The call ended, and the silence in my office grew louder. The city buzzed outside the window, emails pinged, my assistant tapped once before leaving me alone.
And just like that — it crept in.
The quiet ache.
I didn't cry anymore. I didn't have time. There was always a pitch to fix, a contract to review, a child to raise. My world was so full.
But sometimes, I missed… him.
Not the man who screamed at me. Not the one who hurt me so badly I forgot how to breathe.

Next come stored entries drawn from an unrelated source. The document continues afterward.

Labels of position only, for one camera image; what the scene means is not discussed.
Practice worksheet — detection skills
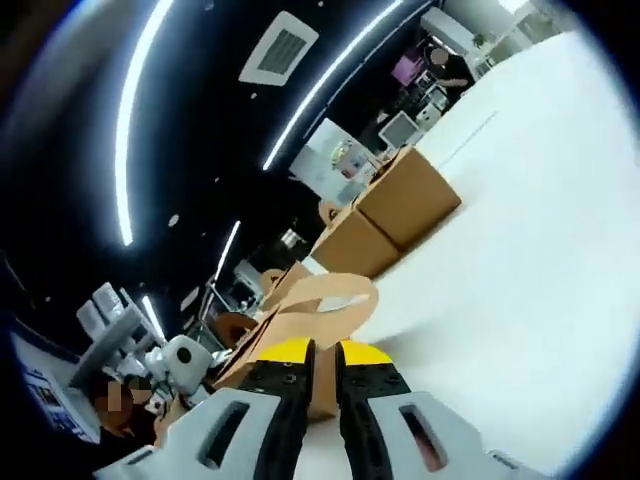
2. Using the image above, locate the ceiling light strip beside rack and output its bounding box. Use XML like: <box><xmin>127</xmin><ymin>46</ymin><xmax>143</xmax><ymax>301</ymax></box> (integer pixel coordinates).
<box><xmin>141</xmin><ymin>294</ymin><xmax>166</xmax><ymax>342</ymax></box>

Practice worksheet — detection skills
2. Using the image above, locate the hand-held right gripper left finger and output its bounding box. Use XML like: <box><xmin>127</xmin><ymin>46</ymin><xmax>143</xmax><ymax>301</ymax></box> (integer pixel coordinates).
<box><xmin>92</xmin><ymin>337</ymin><xmax>317</xmax><ymax>480</ymax></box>

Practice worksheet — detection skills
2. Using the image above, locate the wall poster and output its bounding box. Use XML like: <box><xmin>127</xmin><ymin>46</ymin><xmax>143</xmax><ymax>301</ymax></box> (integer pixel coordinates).
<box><xmin>19</xmin><ymin>349</ymin><xmax>87</xmax><ymax>437</ymax></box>

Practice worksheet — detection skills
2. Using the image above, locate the white office chair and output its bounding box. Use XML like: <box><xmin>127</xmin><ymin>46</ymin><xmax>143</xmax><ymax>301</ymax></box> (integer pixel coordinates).
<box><xmin>378</xmin><ymin>110</ymin><xmax>426</xmax><ymax>149</ymax></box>

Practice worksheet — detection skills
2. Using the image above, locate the long curved ceiling light strip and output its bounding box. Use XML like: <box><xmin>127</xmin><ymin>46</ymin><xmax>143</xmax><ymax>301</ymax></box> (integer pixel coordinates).
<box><xmin>262</xmin><ymin>0</ymin><xmax>406</xmax><ymax>171</ymax></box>

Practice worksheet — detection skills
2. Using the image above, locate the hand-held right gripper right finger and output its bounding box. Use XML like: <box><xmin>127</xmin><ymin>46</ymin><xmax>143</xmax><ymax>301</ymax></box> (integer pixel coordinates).
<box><xmin>333</xmin><ymin>338</ymin><xmax>551</xmax><ymax>480</ymax></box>

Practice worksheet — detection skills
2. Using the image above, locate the purple screen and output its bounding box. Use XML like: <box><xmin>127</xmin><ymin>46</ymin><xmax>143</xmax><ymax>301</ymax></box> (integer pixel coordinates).
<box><xmin>390</xmin><ymin>52</ymin><xmax>426</xmax><ymax>89</ymax></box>

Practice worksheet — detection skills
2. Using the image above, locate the white display stand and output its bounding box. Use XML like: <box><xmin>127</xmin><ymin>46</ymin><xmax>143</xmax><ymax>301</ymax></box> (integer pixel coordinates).
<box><xmin>289</xmin><ymin>117</ymin><xmax>381</xmax><ymax>206</ymax></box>

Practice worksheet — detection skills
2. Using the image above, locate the brown paper box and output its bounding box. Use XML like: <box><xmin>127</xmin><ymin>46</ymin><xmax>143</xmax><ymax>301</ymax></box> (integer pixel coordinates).
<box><xmin>212</xmin><ymin>272</ymin><xmax>380</xmax><ymax>424</ymax></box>
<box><xmin>259</xmin><ymin>264</ymin><xmax>314</xmax><ymax>309</ymax></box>
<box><xmin>309</xmin><ymin>199</ymin><xmax>401</xmax><ymax>281</ymax></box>
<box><xmin>357</xmin><ymin>146</ymin><xmax>462</xmax><ymax>251</ymax></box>

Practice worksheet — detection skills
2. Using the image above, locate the white shelf rack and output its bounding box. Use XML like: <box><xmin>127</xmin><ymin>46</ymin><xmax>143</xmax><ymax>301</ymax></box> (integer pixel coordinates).
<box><xmin>74</xmin><ymin>282</ymin><xmax>167</xmax><ymax>391</ymax></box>

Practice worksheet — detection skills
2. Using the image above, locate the short ceiling light strip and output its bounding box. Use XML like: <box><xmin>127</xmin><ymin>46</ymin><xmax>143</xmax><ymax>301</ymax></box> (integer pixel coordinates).
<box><xmin>212</xmin><ymin>219</ymin><xmax>242</xmax><ymax>286</ymax></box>

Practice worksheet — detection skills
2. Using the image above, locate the white ceiling air vent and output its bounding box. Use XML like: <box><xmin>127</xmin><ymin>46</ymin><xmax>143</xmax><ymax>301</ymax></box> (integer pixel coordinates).
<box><xmin>238</xmin><ymin>10</ymin><xmax>320</xmax><ymax>87</ymax></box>

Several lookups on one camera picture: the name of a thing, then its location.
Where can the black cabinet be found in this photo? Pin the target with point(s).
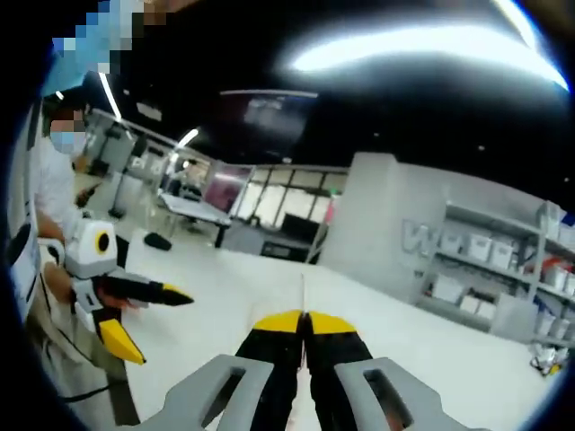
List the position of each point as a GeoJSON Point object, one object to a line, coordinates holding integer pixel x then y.
{"type": "Point", "coordinates": [287, 250]}

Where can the white desk with black legs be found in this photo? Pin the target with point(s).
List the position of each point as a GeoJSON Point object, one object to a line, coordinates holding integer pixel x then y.
{"type": "Point", "coordinates": [193, 208]}

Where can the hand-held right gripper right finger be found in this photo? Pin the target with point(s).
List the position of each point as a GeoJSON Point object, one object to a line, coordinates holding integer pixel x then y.
{"type": "Point", "coordinates": [359, 386]}

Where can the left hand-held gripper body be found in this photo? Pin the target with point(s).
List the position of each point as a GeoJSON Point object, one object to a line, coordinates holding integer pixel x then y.
{"type": "Point", "coordinates": [87, 251]}

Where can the short ceiling light strip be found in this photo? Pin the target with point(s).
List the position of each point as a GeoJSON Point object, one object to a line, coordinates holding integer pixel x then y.
{"type": "Point", "coordinates": [188, 136]}
{"type": "Point", "coordinates": [108, 96]}

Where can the black round pouch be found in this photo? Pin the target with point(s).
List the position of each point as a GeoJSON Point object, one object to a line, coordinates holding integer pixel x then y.
{"type": "Point", "coordinates": [157, 241]}

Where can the pink hanging cloth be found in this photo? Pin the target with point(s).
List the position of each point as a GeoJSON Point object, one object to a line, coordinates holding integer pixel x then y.
{"type": "Point", "coordinates": [331, 211]}

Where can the ceiling-hung display screen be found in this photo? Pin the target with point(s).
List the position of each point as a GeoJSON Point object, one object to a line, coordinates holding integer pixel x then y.
{"type": "Point", "coordinates": [269, 116]}

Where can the row of white storage boxes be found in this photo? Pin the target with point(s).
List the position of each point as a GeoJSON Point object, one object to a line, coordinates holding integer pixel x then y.
{"type": "Point", "coordinates": [480, 247]}

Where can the black tripod stand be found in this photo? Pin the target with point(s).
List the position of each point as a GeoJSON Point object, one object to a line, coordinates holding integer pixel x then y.
{"type": "Point", "coordinates": [117, 193]}

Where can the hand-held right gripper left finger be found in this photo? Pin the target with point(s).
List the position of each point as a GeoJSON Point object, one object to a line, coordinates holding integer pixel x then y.
{"type": "Point", "coordinates": [251, 381]}

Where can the black monitor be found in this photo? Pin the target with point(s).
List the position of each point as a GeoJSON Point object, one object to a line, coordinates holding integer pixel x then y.
{"type": "Point", "coordinates": [298, 224]}

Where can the grey metal shelf unit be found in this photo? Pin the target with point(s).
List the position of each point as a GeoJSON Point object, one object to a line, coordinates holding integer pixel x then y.
{"type": "Point", "coordinates": [541, 251]}

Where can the long ceiling light strip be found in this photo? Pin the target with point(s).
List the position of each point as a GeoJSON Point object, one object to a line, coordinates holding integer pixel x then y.
{"type": "Point", "coordinates": [404, 45]}

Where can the person in white clothes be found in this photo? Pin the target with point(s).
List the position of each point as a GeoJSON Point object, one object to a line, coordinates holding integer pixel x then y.
{"type": "Point", "coordinates": [54, 184]}

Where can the white chest device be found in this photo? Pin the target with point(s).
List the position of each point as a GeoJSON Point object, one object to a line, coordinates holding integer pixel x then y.
{"type": "Point", "coordinates": [22, 260]}

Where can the computer monitor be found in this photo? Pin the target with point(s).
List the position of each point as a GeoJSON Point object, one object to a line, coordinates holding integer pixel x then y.
{"type": "Point", "coordinates": [227, 188]}

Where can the person's left hand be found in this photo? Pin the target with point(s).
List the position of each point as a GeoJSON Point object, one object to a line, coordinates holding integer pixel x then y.
{"type": "Point", "coordinates": [56, 283]}

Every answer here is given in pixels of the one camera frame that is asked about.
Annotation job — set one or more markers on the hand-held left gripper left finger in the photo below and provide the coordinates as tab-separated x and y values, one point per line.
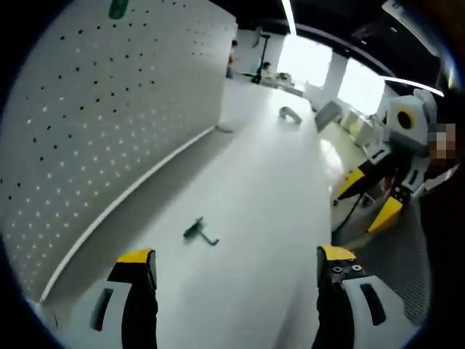
134	312

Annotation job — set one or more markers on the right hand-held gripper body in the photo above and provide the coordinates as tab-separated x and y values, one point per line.
417	138

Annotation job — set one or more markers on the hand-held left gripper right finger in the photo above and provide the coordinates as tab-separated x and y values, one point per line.
338	312

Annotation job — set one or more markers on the green hook assembly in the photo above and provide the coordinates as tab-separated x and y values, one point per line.
194	229
118	9

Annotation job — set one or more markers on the white perforated mounting plate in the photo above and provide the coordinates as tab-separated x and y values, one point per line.
109	109

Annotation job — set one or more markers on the short ceiling light strip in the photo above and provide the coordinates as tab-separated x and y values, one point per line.
414	84

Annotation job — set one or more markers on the person's grey clothing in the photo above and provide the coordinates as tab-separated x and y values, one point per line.
447	247

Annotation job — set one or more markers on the grey curved object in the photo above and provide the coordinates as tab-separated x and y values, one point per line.
290	113

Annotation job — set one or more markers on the ceiling air conditioner unit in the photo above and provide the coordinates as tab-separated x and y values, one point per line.
394	9

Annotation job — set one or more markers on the black tripod stand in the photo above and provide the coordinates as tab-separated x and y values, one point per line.
262	54

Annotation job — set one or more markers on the long ceiling light strip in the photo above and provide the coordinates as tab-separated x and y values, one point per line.
288	16

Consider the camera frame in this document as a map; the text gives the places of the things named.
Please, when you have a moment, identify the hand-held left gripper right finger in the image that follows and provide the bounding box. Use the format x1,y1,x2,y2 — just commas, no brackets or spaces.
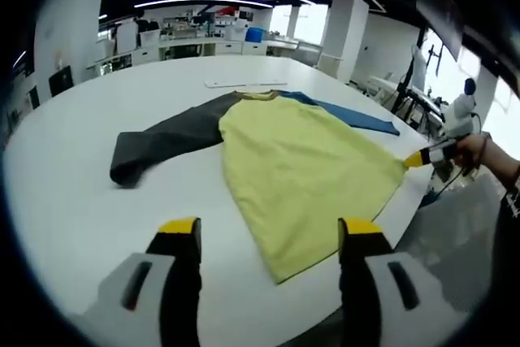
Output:
336,216,468,347

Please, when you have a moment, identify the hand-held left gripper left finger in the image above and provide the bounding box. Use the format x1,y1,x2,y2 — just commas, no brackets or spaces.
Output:
83,215,203,347

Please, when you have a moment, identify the person's black shirt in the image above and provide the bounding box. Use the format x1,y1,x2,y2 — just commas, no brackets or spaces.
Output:
489,176,520,347

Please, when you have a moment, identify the short curved ceiling light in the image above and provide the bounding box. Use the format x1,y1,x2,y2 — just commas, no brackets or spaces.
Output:
133,0,274,10

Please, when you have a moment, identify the yellow blue grey garment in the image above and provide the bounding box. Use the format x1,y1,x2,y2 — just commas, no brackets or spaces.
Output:
109,89,407,285

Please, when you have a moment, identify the black cabinet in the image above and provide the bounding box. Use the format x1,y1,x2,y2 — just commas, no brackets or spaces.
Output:
48,65,75,98

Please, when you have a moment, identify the white template strip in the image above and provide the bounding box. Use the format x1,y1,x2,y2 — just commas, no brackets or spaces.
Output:
204,77,288,89

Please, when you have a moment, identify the person's right hand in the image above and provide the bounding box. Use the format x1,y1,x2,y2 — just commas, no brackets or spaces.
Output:
453,133,495,171

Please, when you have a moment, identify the wide white pillar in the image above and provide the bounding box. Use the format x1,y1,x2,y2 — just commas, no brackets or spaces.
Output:
34,0,107,98

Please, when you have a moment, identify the narrow white pillar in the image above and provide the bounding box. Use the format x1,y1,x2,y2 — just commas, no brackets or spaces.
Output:
318,0,370,80

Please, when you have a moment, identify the white upright board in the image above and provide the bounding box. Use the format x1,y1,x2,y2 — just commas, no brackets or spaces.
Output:
116,21,139,54

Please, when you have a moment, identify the long white counter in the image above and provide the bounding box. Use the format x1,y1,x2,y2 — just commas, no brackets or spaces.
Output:
87,36,322,76

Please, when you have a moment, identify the black tripod stand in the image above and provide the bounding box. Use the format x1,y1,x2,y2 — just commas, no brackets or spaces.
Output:
392,29,444,120

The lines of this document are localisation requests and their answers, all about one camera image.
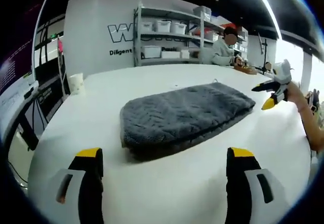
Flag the black tripod stand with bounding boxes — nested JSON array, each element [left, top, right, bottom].
[[257, 32, 269, 75]]

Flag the ceiling light strip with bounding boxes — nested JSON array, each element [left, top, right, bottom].
[[249, 0, 282, 40]]

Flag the monitor with purple terminal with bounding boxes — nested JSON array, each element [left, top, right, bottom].
[[0, 5, 33, 93]]

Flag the grey towel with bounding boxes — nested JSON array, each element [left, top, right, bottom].
[[119, 81, 257, 162]]

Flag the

I missed him. The boy who flinched when I threw a box of band-aids at him and held it like it was a diamond ring. The one who stopped fighting because he was in love. The one who smiled like he didn't believe he deserved someone like me.
God, we were kids.
I used to count the freckles under his eyes. Run my fingers through his messy hair while he pretended not to love it. We had midnight talks about running away to Spain or Greece or literally anywhere — just the two of us. And for a while… it felt real. Like forever was a promise we could keep.
I let out a breath, brushing away the thought like dust.
He chose to become what he did. And I had chosen to survive.
But love — that first love — it never really dies, does it? It just changes shape. Becomes something you tuck away. Something you remember when the world gets too quiet.
I don't love him anymore.
But I remember the girl who did.
And sometimes, I wonder if he remembers her too.